I am constantly working on myself, my body, my diet, my sense of self-worth. I am researching and reading and planning nonstop, with very little time left for simple action. I look in the mirror and see my aging skin, the soft Mom belly, the unruly gray hairs I’m brazenly giving free reign. My body is 20lbs heavier than when I met Tony and at least 40lbs heavier than I ought to be for better health.
And I judge it. Oh, how harshly I judge it and me! I toe the patriarchy’s line with precision. And my life is miserable for it.
When does all this nonsense go away? When do I get over this vanity and these lies? When do I start believing the people closest to me who say, “I wish you could see what I see”?
When I’m 50? 60? 85?
I’m ready to not care. I want to have zero fucks left to give. But I’m not there yet, and it pisses me off.
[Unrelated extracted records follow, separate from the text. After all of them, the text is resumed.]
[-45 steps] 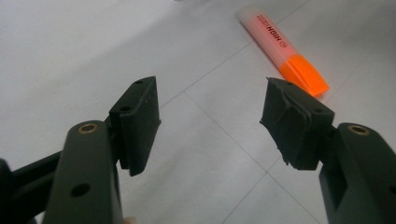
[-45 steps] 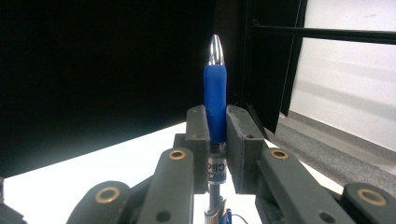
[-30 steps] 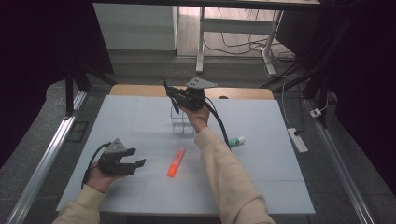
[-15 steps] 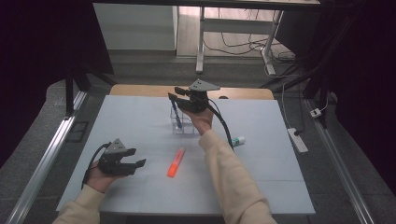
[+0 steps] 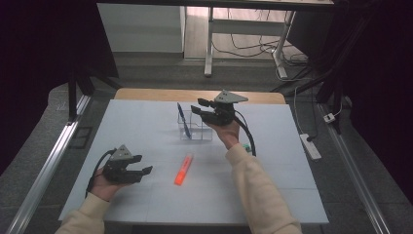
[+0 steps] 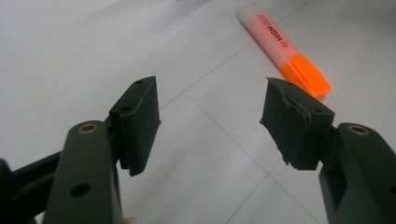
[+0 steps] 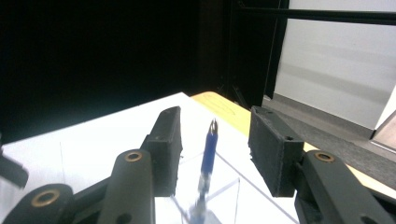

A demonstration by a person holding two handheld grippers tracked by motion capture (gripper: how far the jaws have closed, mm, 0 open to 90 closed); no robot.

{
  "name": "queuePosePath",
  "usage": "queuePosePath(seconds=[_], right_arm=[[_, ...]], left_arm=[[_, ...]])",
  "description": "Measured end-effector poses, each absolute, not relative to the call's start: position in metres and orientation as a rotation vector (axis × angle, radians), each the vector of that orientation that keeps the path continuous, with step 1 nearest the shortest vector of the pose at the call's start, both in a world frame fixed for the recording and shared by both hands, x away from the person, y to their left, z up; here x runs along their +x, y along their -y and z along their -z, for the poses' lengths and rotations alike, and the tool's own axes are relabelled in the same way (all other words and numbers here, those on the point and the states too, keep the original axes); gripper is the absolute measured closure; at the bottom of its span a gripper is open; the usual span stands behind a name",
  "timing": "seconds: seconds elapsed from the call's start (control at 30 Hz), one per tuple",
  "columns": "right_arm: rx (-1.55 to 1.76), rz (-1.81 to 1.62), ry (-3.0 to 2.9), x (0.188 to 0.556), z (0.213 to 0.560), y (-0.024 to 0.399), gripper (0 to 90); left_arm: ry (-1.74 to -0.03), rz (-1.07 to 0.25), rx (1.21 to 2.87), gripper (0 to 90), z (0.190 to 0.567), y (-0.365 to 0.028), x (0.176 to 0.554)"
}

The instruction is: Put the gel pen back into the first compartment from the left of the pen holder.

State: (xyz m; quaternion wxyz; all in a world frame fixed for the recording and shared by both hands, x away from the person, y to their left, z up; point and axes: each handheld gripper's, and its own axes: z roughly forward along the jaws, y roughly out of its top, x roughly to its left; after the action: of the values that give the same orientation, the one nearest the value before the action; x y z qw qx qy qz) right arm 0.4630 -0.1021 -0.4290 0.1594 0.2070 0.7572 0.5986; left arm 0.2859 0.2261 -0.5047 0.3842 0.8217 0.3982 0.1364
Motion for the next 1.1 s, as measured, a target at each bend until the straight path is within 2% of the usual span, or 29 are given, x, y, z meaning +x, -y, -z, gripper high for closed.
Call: queuePosePath(seconds=[1.1], right_arm=[[0.67,-1.563,-2.23,0.378,0.464,0.229,49.6]], left_arm=[[-1.033,-0.35,2.07,36.5,0.504,-0.226,0.288]])
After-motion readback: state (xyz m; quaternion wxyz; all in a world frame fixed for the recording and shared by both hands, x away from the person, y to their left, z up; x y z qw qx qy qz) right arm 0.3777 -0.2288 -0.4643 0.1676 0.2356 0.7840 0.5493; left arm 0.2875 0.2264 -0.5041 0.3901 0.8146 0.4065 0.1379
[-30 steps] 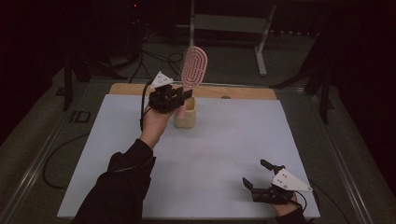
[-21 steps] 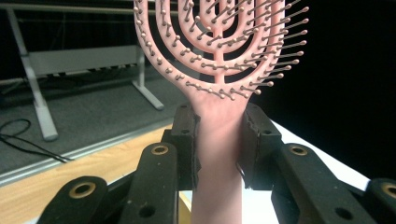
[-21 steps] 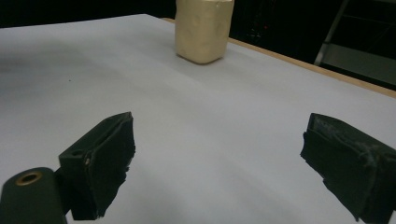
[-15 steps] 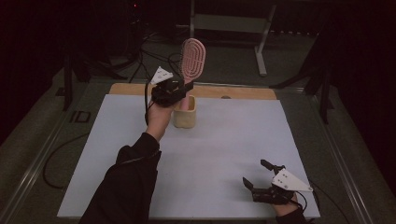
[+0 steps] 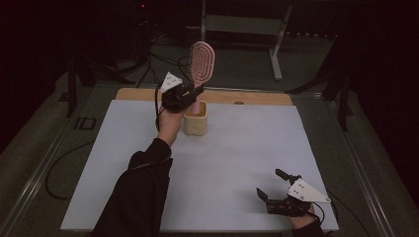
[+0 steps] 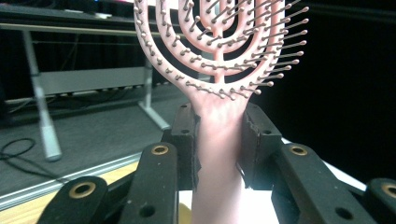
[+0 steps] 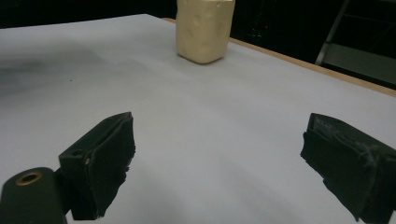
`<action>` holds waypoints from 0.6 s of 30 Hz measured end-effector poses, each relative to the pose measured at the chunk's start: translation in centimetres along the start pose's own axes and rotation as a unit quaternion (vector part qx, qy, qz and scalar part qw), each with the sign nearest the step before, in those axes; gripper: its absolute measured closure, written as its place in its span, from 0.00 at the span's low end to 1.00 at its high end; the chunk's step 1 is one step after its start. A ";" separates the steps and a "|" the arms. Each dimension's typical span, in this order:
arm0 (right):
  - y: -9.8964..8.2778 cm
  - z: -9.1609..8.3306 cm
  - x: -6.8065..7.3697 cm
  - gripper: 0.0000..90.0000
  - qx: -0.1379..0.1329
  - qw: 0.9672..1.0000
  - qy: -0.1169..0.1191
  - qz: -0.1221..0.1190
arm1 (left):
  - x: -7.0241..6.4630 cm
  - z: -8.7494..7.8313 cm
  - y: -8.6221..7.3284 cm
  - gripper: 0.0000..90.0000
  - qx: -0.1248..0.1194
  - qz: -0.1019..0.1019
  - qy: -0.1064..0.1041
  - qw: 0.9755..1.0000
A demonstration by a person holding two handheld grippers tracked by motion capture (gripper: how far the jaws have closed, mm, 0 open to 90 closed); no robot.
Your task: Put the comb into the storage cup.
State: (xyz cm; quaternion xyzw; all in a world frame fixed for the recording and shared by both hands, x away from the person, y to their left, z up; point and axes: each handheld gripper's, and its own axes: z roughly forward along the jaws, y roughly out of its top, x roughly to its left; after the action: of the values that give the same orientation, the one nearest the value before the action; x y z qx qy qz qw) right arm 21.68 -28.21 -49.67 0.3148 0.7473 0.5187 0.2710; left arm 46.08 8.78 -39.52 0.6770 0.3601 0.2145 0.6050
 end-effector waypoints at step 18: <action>-0.1 0.1 0.0 0.10 0.000 1.000 0.004 0.002 | 1.5 1.5 -2.1 0.78 0.001 0.024 0.013 1.000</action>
State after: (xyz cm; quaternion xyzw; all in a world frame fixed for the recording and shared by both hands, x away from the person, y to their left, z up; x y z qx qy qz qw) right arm 21.75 -28.17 -49.77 0.3140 0.7478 0.5206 0.2667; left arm 47.67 8.95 -42.05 0.6831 0.3518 0.2375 0.5943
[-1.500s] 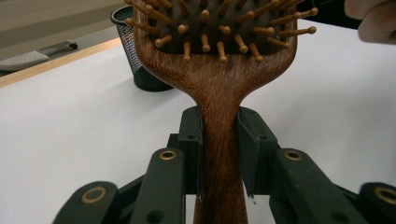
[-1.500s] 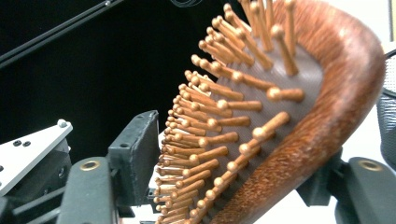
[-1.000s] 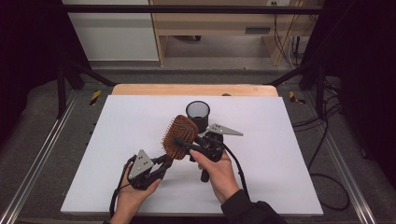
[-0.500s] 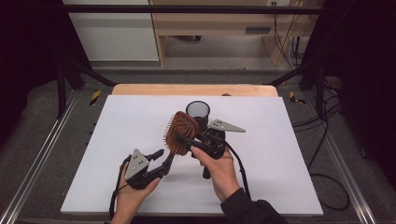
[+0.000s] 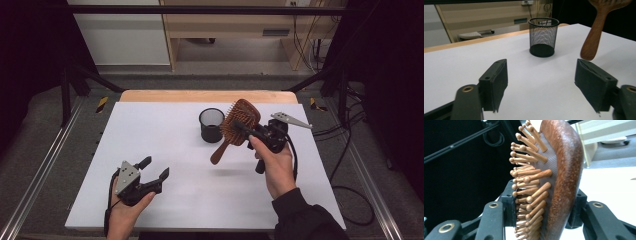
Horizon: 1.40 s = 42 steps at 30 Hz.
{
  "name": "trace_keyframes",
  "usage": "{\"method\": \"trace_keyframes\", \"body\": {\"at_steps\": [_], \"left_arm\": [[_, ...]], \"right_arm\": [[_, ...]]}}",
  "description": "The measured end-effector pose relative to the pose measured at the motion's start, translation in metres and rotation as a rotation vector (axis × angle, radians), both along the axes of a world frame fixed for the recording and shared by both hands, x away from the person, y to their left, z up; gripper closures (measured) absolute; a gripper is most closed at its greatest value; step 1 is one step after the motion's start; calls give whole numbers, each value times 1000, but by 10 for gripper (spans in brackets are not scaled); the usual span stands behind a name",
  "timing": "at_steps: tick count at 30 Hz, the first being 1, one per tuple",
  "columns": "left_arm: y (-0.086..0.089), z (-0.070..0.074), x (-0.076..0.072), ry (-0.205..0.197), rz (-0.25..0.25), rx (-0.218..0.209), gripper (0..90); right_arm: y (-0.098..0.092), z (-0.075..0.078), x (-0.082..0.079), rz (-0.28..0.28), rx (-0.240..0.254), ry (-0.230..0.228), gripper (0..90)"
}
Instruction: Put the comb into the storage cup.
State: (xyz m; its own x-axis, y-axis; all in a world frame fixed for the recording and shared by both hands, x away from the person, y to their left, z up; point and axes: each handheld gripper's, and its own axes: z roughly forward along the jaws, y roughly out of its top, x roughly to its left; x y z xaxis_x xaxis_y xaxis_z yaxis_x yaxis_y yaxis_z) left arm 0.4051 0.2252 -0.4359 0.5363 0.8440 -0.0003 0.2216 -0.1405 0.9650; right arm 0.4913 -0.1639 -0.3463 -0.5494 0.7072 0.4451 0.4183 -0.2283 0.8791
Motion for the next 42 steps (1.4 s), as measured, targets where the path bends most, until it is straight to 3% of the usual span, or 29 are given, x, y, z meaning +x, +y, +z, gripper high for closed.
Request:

I shudder to think what I’m teaching my daughter, though I’m VERY careful to never say out loud anything I’m thinking. In fact, I probably over compensate to outwardly teach her exactly what I should have learned so many decades ago. But kids are smart and so much more aware than we give them credit for; she’ll catch on and will likely absorb my negativity eventually.
What can I do about all of this?
How can I change?
I’m well aware that I’m lacking in the Take Action department. That would push my comfort zone and I haven’t done much in the way of comfort zone pushing these last few years.
I recently started reading Jocko Willink’s latest book “Discipine Equals Freedom.” He’s a retired Navy Seal commander, and while I’m not usually one for stories of war, the title alone is what sold me. I have very little discipline and as a result, my life constantly feels in a shambles. I’m not instilling discipline in my children nor inspiring it in my partner.
This book is powerful to the point that I couldn’t sit down while reading it. I literally had to get out of my overstuffed blue chair and go walk on the treadmill and bounce on the rebounder.
I found myself reading aloud, a little breathless with the movement, but loving every inspiring sound byte. I read slowly, enunciating as a drill sergeant might.
“Discipline starts with waking up early,” he wrote. “It really does.”
“Discipline is about facing your fears so you can conquer them”
“Discipline means taking the hard road – the uphill road.”
“Discipline can seem like your worst enemy. But in reality it is your best friend.”
“It will put you on the path to strength and health and intelligence and happiness.”
The book calls itself a Field Manual, and it starts with a collection of short essays about taking action, not stopping, and fighting the battles I’ve been avoiding. I devoured them. And then I slowly savored them.
I made it through the book and started it right over. And then today, when my alarm went off at 4:48AM, I got right out of bed, got dressed and did a workout. And now my kids are fed and going about their days, my kitchen is clean and I’m enjoying my morning coffee as I write this.
Maybe discipline will help me be a better feminist too.